## Your objective
Go through the listing and copy every line word for word.

*** Opening of Raw data ***

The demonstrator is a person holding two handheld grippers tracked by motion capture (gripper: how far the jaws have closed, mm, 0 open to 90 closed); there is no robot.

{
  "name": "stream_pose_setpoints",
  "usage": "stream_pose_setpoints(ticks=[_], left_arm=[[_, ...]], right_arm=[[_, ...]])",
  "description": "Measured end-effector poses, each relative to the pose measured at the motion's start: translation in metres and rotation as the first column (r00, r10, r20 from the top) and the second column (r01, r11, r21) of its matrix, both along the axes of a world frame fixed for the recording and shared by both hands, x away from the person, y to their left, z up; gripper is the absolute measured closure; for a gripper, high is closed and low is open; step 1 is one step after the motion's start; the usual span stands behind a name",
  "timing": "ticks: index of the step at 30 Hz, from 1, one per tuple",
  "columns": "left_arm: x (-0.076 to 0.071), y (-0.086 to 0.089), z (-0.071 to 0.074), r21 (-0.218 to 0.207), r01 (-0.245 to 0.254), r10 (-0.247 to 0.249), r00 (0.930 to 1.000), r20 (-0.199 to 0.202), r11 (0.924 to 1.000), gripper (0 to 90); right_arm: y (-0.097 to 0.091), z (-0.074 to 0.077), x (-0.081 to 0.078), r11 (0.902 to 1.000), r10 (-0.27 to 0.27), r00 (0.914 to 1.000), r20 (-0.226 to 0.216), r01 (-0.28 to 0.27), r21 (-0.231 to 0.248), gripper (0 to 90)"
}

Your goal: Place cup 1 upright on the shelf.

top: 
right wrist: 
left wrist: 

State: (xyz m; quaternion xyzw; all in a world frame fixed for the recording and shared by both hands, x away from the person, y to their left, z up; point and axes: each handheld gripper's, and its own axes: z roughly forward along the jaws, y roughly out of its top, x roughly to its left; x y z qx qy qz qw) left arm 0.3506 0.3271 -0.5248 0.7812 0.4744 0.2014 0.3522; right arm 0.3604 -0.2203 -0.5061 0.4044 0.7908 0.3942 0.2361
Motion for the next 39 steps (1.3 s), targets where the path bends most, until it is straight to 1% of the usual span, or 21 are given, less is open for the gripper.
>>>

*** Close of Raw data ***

## Answer section
The demonstrator is a person holding two handheld grippers tracked by motion capture (gripper: how far the jaws have closed, mm, 0 open to 90 closed); there is no robot.

{
  "name": "stream_pose_setpoints",
  "usage": "stream_pose_setpoints(ticks=[_], left_arm=[[_, ...]], right_arm=[[_, ...]])",
  "description": "Measured end-effector poses, each relative to the pose measured at the motion's start: translation in metres and rotation as the first column (r00, r10, r20 from the top) and the second column (r01, r11, r21) of its matrix, both along the axes of a world frame fixed for the recording and shared by both hands, x away from the person, y to their left, z up; gripper is the absolute measured closure; for a gripper, high is closed and low is open; step 1 is one step after the motion's start; the usual span stands behind a name",
  "timing": "ticks: index of the step at 30 Hz, from 1, one per tuple",
  "columns": "left_arm: x (-0.076 to 0.071), y (-0.086 to 0.089), z (-0.071 to 0.074), r21 (-0.218 to 0.207), r01 (-0.245 to 0.254), r10 (-0.247 to 0.249), r00 (0.930 to 1.000), r20 (-0.199 to 0.202), r11 (0.924 to 1.000), gripper (0 to 90); right_arm: y (-0.097 to 0.091), z (-0.074 to 0.077), x (-0.081 to 0.078), r11 (0.902 to 1.000), r10 (-0.27 to 0.27), r00 (0.914 to 1.000), r20 (-0.226 to 0.216), r01 (-0.28 to 0.27), r21 (-0.231 to 0.248), gripper (0 to 90)"
}

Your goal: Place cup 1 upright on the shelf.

top: 
right wrist: 
left wrist: 

State: (xyz m; quaternion xyzw; all in a world frame fixed for the recording and shared by both hands, x away from the person, y to their left, z up; point and axes: each handheld gripper's, and its own axes: z roughly forward along the jaws, y roughly out of its top, x roughly to its left; x y z qx qy qz qw) left arm 0.3506 0.3271 -0.5248 0.7812 0.4744 0.2014 0.3522; right arm 0.3604 -0.2203 -0.5061 0.4044 0.7908 0.3942 0.2361
Motion for the next 39 steps (1.3 s), targets where the path bends most, until it is straight to 1% of the usual span, or 21 are given, less is open for the gripper.
>>>

This exercise calls for no further output.